-- Your task --
Using the data below, gather each line that includes the word "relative".

-- Records supplied --

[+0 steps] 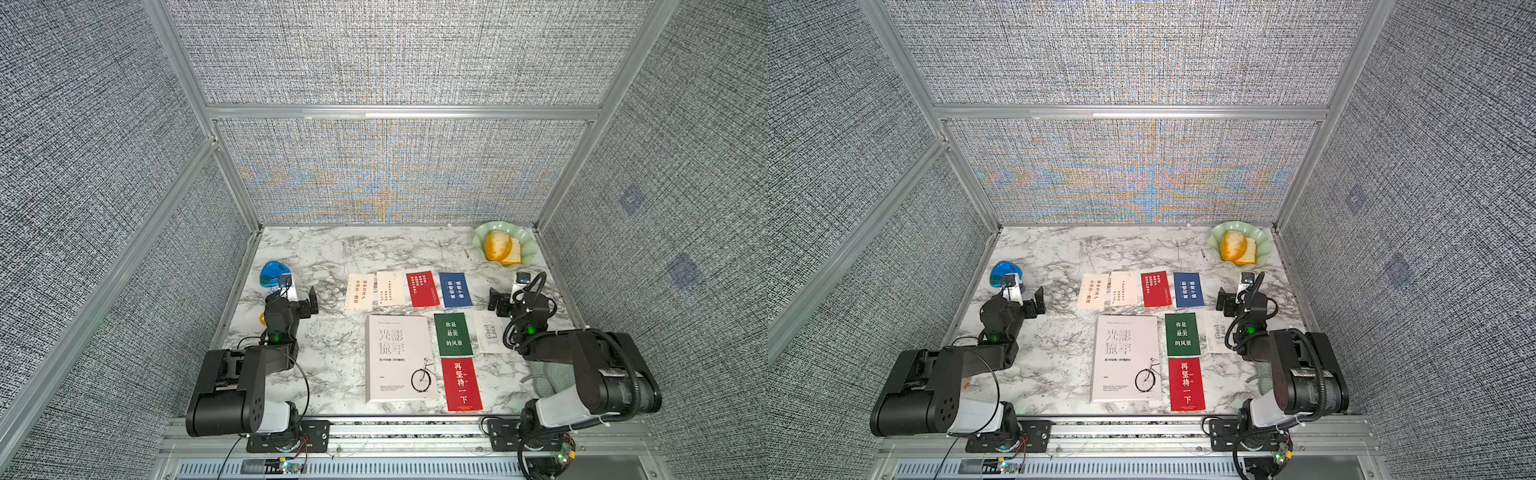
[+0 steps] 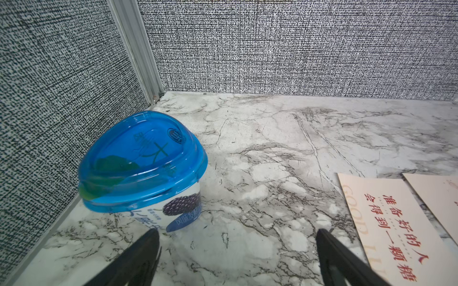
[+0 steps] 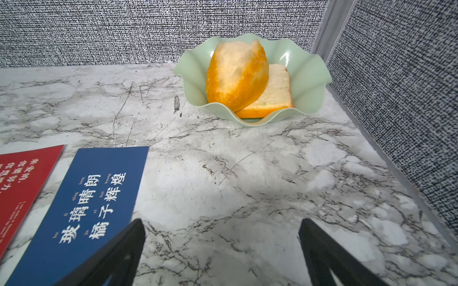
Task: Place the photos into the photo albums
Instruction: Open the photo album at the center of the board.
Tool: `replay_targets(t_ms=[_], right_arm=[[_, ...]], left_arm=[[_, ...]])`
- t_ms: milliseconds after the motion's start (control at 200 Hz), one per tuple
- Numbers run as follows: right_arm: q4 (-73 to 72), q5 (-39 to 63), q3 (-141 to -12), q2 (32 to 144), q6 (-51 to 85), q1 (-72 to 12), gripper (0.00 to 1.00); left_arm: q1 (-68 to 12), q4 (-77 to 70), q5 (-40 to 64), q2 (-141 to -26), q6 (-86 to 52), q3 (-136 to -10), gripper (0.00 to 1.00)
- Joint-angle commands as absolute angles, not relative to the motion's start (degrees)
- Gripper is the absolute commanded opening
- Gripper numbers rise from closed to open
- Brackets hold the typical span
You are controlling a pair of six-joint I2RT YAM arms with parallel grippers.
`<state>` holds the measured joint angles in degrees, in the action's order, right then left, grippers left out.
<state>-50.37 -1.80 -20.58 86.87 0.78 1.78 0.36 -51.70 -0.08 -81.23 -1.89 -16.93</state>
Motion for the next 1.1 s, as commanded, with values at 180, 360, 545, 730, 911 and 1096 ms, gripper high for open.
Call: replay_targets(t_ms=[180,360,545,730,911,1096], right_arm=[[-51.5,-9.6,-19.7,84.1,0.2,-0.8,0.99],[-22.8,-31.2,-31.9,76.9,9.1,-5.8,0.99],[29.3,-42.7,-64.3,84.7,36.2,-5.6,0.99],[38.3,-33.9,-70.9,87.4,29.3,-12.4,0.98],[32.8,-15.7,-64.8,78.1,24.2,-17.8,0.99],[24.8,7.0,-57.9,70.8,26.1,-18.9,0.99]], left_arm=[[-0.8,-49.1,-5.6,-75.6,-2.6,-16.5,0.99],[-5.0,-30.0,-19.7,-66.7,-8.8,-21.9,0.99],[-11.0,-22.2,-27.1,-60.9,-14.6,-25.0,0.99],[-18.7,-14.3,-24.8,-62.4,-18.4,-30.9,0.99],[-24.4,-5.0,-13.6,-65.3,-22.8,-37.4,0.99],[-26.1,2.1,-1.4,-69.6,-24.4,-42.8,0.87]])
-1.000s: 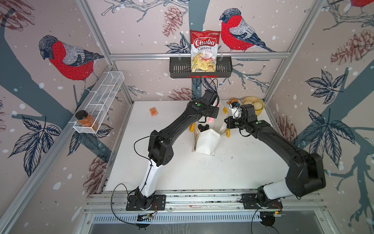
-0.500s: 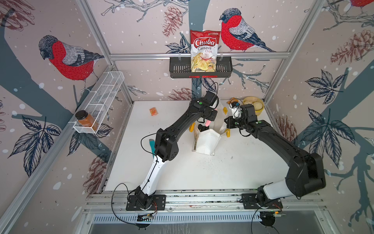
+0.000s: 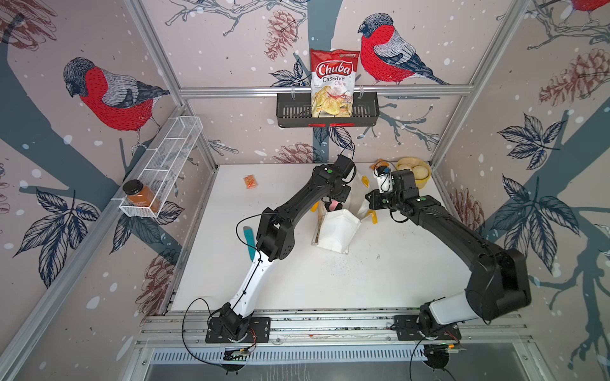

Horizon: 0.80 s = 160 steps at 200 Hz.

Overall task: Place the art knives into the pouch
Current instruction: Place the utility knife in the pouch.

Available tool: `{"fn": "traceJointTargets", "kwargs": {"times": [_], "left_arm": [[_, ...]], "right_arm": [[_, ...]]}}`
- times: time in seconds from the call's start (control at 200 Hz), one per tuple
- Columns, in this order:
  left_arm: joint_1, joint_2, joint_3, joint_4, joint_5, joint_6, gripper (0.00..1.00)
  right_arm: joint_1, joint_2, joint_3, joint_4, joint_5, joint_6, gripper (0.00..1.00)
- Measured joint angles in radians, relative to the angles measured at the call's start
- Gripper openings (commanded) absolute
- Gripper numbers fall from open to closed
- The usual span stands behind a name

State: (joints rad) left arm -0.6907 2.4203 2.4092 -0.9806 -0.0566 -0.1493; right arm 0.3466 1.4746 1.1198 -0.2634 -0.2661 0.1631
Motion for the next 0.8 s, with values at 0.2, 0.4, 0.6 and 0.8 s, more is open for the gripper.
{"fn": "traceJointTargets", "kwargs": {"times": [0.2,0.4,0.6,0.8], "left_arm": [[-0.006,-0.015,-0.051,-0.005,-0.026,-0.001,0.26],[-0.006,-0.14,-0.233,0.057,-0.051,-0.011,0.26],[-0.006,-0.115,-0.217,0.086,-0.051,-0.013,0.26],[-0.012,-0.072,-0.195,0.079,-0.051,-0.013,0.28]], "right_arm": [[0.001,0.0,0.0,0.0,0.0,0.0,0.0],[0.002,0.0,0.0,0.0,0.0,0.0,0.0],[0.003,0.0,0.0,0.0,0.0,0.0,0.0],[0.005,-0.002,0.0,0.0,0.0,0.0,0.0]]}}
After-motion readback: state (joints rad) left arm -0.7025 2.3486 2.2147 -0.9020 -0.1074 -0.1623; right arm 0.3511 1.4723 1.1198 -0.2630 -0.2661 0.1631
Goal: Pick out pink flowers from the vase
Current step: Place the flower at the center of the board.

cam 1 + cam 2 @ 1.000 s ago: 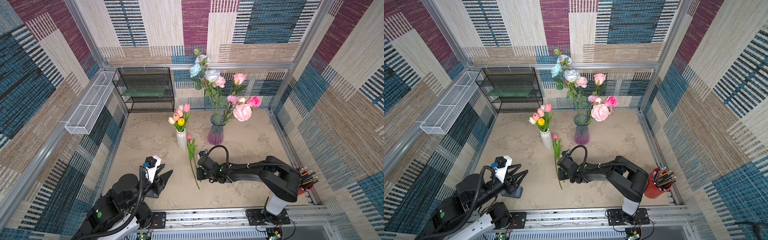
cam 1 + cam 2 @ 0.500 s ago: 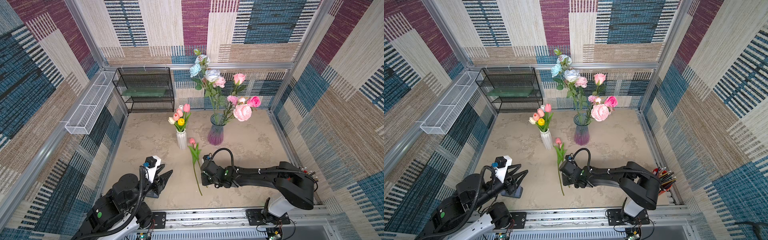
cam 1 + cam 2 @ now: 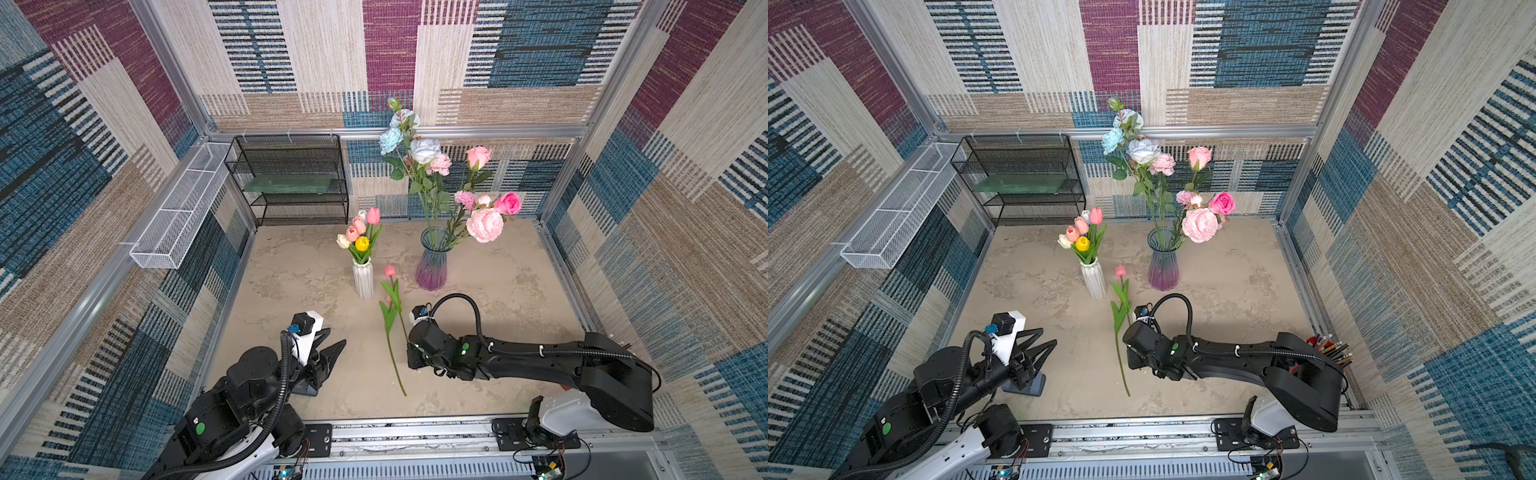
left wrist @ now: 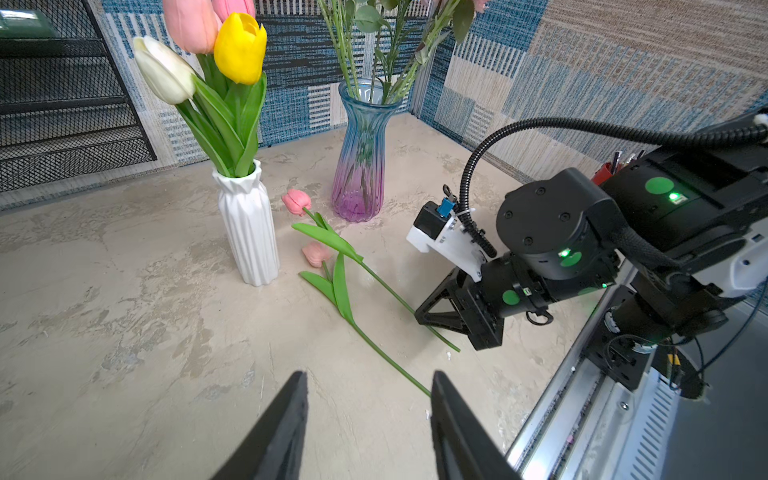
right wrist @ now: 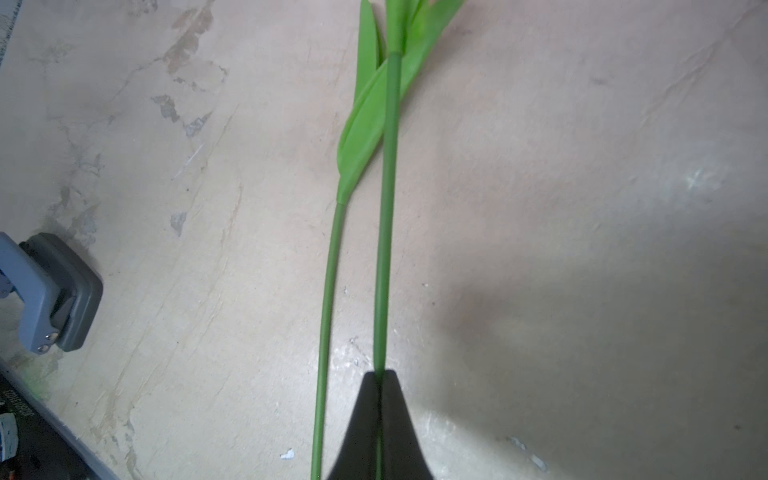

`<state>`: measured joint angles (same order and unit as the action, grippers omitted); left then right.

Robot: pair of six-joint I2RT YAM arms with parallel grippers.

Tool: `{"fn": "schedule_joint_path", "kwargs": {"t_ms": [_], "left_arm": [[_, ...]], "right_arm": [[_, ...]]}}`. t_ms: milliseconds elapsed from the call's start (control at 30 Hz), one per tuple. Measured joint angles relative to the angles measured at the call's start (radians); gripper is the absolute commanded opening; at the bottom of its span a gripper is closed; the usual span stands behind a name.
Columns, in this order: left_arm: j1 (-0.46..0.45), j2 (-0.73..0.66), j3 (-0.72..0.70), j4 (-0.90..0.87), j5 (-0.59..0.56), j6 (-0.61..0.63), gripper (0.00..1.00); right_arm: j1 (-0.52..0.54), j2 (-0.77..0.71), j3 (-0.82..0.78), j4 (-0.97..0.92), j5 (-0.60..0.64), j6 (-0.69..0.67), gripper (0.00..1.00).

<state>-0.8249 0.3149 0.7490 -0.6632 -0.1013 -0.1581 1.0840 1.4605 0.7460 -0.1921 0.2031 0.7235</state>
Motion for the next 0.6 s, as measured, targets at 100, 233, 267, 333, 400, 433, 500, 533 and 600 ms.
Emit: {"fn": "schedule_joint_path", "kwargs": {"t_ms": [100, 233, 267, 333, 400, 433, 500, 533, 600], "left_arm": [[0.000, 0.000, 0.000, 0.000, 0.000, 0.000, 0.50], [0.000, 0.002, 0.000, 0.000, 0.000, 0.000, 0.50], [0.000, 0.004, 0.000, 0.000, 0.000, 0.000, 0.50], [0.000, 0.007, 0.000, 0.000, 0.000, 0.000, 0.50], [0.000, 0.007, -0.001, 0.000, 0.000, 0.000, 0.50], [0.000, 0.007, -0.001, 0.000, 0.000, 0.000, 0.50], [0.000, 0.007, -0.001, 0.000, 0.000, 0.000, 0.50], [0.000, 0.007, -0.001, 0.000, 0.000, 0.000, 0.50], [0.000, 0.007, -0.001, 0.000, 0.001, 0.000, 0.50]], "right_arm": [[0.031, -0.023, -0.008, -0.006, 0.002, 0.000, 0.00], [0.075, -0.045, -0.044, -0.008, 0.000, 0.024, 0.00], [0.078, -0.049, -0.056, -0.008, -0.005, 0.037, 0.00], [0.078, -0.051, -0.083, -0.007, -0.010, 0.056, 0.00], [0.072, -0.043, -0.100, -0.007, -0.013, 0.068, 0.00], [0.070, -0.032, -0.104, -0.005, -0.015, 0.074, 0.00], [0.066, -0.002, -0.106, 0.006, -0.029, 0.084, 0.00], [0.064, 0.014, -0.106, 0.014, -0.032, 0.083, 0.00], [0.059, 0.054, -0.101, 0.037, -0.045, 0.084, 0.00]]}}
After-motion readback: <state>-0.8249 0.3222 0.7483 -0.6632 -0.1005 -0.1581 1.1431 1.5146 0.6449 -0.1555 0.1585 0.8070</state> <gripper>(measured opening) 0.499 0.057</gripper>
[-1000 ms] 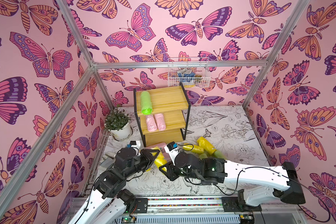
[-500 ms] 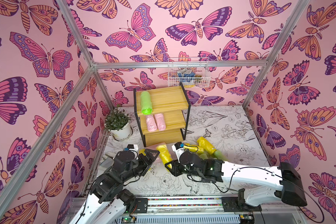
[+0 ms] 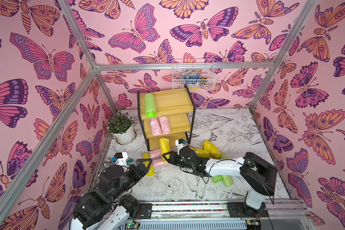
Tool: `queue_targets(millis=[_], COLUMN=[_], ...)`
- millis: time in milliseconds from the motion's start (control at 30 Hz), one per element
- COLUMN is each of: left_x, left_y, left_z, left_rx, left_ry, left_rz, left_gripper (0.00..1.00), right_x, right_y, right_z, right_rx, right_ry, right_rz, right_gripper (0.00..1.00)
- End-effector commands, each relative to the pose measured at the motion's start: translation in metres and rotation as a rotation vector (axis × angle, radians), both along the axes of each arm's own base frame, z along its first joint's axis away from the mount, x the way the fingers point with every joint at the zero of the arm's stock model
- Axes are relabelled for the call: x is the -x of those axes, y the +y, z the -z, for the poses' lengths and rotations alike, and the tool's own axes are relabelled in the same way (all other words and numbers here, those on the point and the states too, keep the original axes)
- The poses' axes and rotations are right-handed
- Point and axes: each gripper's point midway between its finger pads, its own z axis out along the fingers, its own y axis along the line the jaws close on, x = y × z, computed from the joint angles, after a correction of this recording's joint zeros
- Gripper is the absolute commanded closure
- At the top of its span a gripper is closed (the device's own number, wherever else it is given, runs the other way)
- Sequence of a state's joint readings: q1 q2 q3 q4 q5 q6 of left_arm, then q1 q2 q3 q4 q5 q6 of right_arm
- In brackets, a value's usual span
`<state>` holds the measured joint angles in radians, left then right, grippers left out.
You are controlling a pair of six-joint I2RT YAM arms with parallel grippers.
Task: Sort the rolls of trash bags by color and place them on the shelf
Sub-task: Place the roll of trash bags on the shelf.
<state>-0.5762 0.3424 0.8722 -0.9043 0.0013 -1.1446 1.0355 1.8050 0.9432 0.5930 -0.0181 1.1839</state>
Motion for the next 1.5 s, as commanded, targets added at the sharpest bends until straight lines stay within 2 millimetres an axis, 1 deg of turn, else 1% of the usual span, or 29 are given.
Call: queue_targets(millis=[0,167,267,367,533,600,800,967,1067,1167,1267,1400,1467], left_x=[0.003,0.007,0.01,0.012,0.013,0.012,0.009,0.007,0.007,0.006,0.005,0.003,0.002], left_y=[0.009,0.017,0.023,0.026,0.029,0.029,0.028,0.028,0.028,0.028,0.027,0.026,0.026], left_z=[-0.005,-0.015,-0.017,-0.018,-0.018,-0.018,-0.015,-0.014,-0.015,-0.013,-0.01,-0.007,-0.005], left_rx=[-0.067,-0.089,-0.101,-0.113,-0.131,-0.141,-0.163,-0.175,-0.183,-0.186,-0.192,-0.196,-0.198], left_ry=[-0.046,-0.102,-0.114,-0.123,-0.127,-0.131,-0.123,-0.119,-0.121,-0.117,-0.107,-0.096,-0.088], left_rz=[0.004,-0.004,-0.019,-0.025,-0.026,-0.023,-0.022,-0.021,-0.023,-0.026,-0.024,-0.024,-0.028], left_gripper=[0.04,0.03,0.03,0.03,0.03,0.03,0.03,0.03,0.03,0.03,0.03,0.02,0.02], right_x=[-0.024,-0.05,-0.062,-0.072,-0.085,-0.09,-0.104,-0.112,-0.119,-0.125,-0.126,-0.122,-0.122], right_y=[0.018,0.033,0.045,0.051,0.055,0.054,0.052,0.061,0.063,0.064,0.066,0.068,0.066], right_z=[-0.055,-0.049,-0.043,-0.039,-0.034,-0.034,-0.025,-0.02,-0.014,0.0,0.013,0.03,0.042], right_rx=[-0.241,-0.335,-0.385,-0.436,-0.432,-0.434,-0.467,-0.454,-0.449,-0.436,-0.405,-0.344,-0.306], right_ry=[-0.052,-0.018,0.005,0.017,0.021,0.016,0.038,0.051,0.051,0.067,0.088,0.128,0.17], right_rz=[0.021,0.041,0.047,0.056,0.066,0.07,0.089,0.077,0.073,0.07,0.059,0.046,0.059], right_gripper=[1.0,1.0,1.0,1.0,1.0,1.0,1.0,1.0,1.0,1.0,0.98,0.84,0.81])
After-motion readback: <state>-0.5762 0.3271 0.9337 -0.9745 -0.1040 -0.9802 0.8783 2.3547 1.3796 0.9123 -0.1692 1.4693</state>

-- Final answer --
- Joint-angle commands as absolute angles, not relative to the motion's start (degrees)
- Measured joint angles in radians, relative to the angles measured at the call's start
Tool: `{"fn": "schedule_joint_path", "kwargs": {"t_ms": [_], "left_arm": [[_, ...]], "right_arm": [[_, ...]]}}`. t_ms: milliseconds elapsed from the call's start (control at 30 Hz), one per tuple. Measured joint angles relative to the angles measured at the call's start (radians); gripper is the absolute commanded opening; at the bottom of its span a gripper is closed; the usual span stands behind a name.
- End-effector commands, each relative to the pose measured at the motion's start: translation in metres and rotation as a rotation vector (axis × angle, radians), both along the axes of each arm's own base frame, z along its first joint's axis away from the mount, x the way the fingers point with every joint at the zero of the arm's stock model

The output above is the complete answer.